HC Deb 21 October 1987 vol 120 cc706-7
2. Mr. Knox

asked the Secretary of State for Foreign and Commonwealth Affairs what further proposals he intends to place before his European Community partners for the development of Community policies.

The Minister of State, Foreign and Commonwealth Office (Mrs. Lynda Chalker)

My right hon. and learned Friend and I will continue to press our ideas for legally binding controls on Community expenditure, including stabilising mechanisms for agricultural commodities.

Mr. Knox

Will my right hon. Friend impress on all her colleagues in the Government that one of the main stumbling blocks to the development of the Community as an economic force is Britain's failure to join the exchange rate mechanism of the EMS?

Mrs. Chalker

I think my hon. Friend already knows that I shall use my best endeavours to convince my colleagues of what we believe to be right and in the best interests of the United Kingdom. A decision on whether to join the exchange rate mechanism is under regular review by the Government, and my hon. Friend will recall that the Chancellor of the Exchequer has said many times that he will take the decision to join that mechanism when the time is right.

Mr. Spearing

The Minister mentioned budgetary discipline. Will she confirm that the European Council meeting in Copenhagen will be a treaty meeting and, therefore, de jure, and that decisions taken by the Heads of Governments on that and other topics on documents presented by the Commission will commit this country? Irrespective of that, will she agree that the matters that will he brought up at Copenhagen should be thoroughly debated in the House well before 4 December?

Mrs. Chalker

The Copenhagen meeting of leaders of European Community countries will be no different from any other European Council meeting. We shall proceed exactly as we have previously under the Single European Act, which now binds us all together.

Mr. Dykes

Will my right hon. Friend confirm that the United Kingdom is fully committed to the development of the Community, which certainly needs such a commitment by all members states after a number of lean years, not least because the Federal Republic of Germany will have the next presidency, when it will be presenting new ideas for the development of institutions and the further use of qualified majority voting?

Mrs.

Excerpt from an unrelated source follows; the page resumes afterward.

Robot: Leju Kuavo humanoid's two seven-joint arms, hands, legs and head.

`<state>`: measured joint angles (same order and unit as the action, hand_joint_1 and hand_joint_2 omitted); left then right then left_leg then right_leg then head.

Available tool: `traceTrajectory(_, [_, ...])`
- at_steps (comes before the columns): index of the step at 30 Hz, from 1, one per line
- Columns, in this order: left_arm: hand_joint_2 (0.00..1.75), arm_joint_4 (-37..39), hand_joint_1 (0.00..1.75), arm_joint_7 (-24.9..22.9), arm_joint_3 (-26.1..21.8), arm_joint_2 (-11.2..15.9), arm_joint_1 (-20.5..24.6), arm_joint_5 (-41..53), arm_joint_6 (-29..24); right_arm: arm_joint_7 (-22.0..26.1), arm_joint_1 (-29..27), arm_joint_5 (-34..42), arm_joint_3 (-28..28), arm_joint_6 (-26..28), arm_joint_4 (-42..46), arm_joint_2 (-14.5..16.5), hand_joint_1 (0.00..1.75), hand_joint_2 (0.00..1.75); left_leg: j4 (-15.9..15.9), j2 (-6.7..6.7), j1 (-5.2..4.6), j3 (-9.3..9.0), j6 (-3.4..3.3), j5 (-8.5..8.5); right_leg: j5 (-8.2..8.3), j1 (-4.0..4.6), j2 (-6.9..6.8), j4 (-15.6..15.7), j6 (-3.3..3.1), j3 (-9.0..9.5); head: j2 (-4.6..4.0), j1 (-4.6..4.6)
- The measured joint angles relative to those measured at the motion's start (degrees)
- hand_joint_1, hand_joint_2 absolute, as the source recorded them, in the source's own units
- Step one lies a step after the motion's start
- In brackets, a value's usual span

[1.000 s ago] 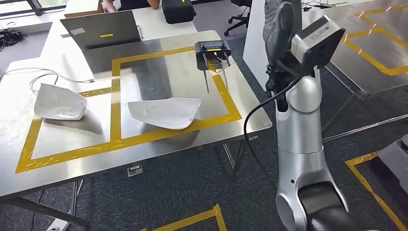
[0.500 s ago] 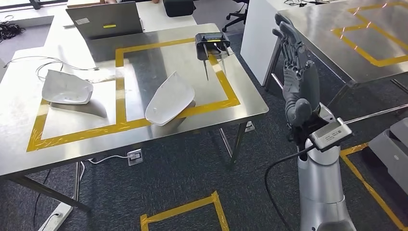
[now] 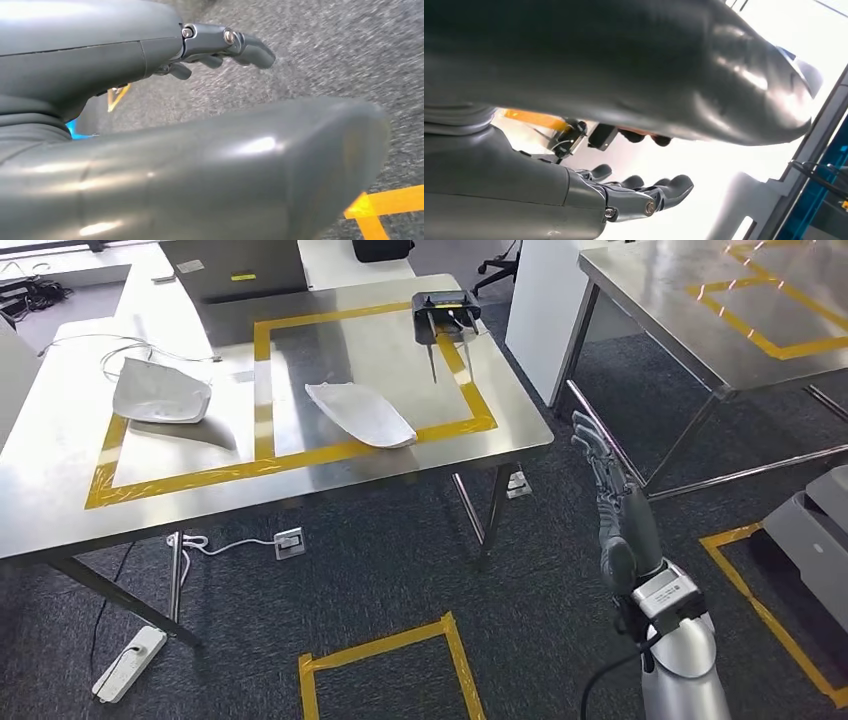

Chalker

My hon Friend knows well that Britain is fully committed to the development of the Community, but before we can develop the Community we must have secured full, legally-binding control of expenditure. That is why we have always put and will certainly put at the head of the discussions in Copenhagen the need to establish stabilisers for all foods and the need to establish budgetary discipline on non-obligatory as well as on obligatory future spending. We are working for those things, and when they are in place we can go on to discuss the further development that we all surely want to see.

Mr. Benn

Is the Minister aware that the very wild fluctuations that occurred in world markets reveal a great lack of confidence in the Western economies? Is she also aware that the damage that could be done to the British economy as a by-product of, for example, American policy makes it absolutely essential that we should not join the EMS and dismantle one of our remaining defences which it may be necessary for us to use to protect our own economy from the gambling that is taking place in the world's stock markets?

Mrs. Chalker

I find it completely impossible to follow the right hon Gentleman's logic. He should remember that there is no doubt about the underlying strength of the United Kingdom economy. This year we have annual growth of 4 per cent. and we are in our seventh successive year of steady growth. Industrial production is at its highest ever level. Markets have greatly over-reacted and we must wait for them to settle. Thankfully, they have certainly seemed steadier over the last few hours. Even at its lowest point yesterday the stock market was above its January 1987 level. Scaremongering and rumour-mongering do a great deal more harm to Britain than does looking at the realities of the market.